(Task description) All of the data below needs to be set down again, exactly as shown.

(Material provided)

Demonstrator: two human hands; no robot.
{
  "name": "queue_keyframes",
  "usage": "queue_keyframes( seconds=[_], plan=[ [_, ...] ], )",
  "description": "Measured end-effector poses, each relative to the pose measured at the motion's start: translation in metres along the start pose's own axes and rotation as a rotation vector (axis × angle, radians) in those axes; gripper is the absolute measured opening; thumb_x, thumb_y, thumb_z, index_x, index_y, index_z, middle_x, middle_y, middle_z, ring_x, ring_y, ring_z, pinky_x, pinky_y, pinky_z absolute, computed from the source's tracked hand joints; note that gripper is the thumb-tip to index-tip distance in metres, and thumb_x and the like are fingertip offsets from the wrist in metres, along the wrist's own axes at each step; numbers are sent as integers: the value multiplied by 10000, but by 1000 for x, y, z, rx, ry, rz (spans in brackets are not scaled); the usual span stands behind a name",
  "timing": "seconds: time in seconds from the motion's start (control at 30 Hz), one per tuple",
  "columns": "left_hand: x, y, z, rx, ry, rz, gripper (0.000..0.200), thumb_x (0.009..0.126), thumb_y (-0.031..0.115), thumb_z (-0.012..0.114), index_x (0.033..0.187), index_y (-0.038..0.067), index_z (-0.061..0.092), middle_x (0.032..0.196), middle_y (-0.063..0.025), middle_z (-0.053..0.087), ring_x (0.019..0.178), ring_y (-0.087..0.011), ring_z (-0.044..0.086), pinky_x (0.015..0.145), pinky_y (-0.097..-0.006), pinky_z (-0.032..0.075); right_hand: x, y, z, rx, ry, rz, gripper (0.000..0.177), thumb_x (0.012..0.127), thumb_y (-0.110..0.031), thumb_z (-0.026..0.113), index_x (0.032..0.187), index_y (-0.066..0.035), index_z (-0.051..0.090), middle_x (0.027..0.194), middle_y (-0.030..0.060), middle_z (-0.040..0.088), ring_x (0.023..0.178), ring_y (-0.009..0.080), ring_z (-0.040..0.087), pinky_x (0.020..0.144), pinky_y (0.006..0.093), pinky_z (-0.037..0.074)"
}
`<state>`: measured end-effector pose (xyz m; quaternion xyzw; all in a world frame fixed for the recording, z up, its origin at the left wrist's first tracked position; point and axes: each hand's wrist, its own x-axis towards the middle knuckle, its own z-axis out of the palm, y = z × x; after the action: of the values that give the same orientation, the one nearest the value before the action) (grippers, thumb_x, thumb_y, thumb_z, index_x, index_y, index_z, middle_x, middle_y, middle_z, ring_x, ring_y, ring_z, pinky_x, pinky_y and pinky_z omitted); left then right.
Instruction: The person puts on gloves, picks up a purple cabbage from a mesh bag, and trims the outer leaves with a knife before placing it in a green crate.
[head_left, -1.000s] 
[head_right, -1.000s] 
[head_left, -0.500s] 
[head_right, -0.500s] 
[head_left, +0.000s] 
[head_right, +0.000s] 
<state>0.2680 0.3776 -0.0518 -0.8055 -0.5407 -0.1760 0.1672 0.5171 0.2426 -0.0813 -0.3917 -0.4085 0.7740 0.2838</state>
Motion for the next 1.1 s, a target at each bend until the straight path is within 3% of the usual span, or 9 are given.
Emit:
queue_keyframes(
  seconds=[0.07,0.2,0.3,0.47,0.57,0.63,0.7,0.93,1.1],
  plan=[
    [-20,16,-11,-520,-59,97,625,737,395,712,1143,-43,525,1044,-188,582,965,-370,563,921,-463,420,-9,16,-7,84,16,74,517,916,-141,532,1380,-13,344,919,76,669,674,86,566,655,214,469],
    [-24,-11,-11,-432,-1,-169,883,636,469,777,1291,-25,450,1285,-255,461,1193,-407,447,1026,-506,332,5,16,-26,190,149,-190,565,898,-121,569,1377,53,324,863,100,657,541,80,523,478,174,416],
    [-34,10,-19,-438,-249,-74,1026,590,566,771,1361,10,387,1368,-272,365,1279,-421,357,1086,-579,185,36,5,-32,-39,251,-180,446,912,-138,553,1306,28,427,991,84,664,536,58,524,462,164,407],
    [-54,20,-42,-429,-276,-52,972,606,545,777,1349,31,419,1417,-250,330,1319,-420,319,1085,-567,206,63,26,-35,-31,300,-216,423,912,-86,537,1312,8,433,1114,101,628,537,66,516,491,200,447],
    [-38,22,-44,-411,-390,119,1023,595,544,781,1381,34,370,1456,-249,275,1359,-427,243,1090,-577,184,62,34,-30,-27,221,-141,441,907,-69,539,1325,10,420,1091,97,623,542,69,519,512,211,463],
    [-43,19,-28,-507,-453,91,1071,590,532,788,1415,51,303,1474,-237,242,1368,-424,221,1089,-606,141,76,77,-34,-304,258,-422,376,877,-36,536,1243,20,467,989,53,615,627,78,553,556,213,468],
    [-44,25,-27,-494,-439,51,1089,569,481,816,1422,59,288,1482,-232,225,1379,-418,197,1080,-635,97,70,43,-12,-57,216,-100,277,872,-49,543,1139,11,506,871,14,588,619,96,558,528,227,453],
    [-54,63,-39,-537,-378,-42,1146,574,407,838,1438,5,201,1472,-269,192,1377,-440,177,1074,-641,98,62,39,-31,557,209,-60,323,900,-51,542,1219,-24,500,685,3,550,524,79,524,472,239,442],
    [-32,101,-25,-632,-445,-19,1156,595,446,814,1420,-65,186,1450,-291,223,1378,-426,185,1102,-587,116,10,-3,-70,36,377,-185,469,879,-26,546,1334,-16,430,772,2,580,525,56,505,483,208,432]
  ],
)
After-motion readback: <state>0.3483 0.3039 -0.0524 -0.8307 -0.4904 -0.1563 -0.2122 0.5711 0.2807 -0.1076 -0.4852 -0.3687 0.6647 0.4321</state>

(Expected answer)
Demonstrator: two human hands; no robot.
{
  "name": "queue_keyframes",
  "usage": "queue_keyframes( seconds=[_], plan=[ [_, ...] ], )",
  "description": "Measured end-effector poses, each relative to the pose measured at the motion's start: translation in metres along the start pose's own axes and rotation as a rotation vector (axis × angle, radians) in those axes; gripper is the absolute measured opening; thumb_x, thumb_y, thumb_z, index_x, index_y, index_z, middle_x, middle_y, middle_z, ring_x, ring_y, ring_z, pinky_x, pinky_y, pinky_z absolute, computed from the source's tracked hand joints; note that gripper is the thumb-tip to index-tip distance in metres, and thumb_x and the like are fingertip offsets from the wrist in metres, along the wrist's own axes at each step; numbers are sent as integers: the value multiplied by 10000, but by 1000 for x, y, z, rx, ry, rz (spans in brackets are not scaled); the usual span stands behind a name",
  "timing": "seconds: time in seconds from the motion's start (control at 30 Hz), one per tuple",
  "columns": "left_hand: x, y, z, rx, ry, rz, gripper (0.000..0.200), thumb_x (0.009..0.126), thumb_y (-0.031..0.115), thumb_z (-0.012..0.114), index_x (0.033..0.187), index_y (-0.038..0.067), index_z (-0.061..0.092), middle_x (0.032..0.196), middle_y (-0.063..0.025), middle_z (-0.053..0.087), ring_x (0.019..0.178), ring_y (-0.087..0.011), ring_z (-0.044..0.086), pinky_x (0.015..0.145), pinky_y (-0.097..-0.006), pinky_z (-0.032..0.075); right_hand: x, y, z, rx, ry, rz, gripper (0.000..0.177), thumb_x (0.012..0.127), thumb_y (-0.110..0.031), thumb_z (-0.026..0.113), index_x (0.032..0.187), index_y (-0.066..0.035), index_z (-0.051..0.090), middle_x (0.027..0.194), middle_y (-0.030..0.060), middle_z (-0.040..0.088), ring_x (0.023..0.178), ring_y (-0.009..0.080), ring_z (-0.040..0.087), pinky_x (0.020..0.144), pinky_y (0.006..0.093), pinky_z (-0.037..0.074)"
}
`<state>`: measured end-effector pose (xyz m; quaternion xyzw; all in a world frame fixed for the recording, z up, its origin at the left wrist's first tracked position; point and axes: each hand's wrist, its own x-axis towards the middle knuckle, its own z-axis out of the palm, y = z × x; after the action: of the values that give the same orientation, the one nearest the value before the action) (grippers, thumb_x, thumb_y, thumb_z, index_x, index_y, index_z, middle_x, middle_y, middle_z, ring_x, ring_y, ring_z, pinky_x, pinky_y and pinky_z omitted); left then right.
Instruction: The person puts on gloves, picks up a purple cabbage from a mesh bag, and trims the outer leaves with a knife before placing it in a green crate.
[head_left, -1.000s] 
[head_right, -1.000s] 
[head_left, -0.500s] 
[head_right, -0.500s] 
[head_left, +0.000s] 
[head_right, +0.000s] 
<state>0.2680 0.3776 -0.0518 -0.8055 -0.5407 -0.1760 0.1672 0.5171 0.2426 -0.0813 -0.3917 -0.4085 0.7740 0.2838</state>
Motion for the next 1.1 s, a target at each bend until the straight path is within 3% of the usual span, or 9 are given.
Emit:
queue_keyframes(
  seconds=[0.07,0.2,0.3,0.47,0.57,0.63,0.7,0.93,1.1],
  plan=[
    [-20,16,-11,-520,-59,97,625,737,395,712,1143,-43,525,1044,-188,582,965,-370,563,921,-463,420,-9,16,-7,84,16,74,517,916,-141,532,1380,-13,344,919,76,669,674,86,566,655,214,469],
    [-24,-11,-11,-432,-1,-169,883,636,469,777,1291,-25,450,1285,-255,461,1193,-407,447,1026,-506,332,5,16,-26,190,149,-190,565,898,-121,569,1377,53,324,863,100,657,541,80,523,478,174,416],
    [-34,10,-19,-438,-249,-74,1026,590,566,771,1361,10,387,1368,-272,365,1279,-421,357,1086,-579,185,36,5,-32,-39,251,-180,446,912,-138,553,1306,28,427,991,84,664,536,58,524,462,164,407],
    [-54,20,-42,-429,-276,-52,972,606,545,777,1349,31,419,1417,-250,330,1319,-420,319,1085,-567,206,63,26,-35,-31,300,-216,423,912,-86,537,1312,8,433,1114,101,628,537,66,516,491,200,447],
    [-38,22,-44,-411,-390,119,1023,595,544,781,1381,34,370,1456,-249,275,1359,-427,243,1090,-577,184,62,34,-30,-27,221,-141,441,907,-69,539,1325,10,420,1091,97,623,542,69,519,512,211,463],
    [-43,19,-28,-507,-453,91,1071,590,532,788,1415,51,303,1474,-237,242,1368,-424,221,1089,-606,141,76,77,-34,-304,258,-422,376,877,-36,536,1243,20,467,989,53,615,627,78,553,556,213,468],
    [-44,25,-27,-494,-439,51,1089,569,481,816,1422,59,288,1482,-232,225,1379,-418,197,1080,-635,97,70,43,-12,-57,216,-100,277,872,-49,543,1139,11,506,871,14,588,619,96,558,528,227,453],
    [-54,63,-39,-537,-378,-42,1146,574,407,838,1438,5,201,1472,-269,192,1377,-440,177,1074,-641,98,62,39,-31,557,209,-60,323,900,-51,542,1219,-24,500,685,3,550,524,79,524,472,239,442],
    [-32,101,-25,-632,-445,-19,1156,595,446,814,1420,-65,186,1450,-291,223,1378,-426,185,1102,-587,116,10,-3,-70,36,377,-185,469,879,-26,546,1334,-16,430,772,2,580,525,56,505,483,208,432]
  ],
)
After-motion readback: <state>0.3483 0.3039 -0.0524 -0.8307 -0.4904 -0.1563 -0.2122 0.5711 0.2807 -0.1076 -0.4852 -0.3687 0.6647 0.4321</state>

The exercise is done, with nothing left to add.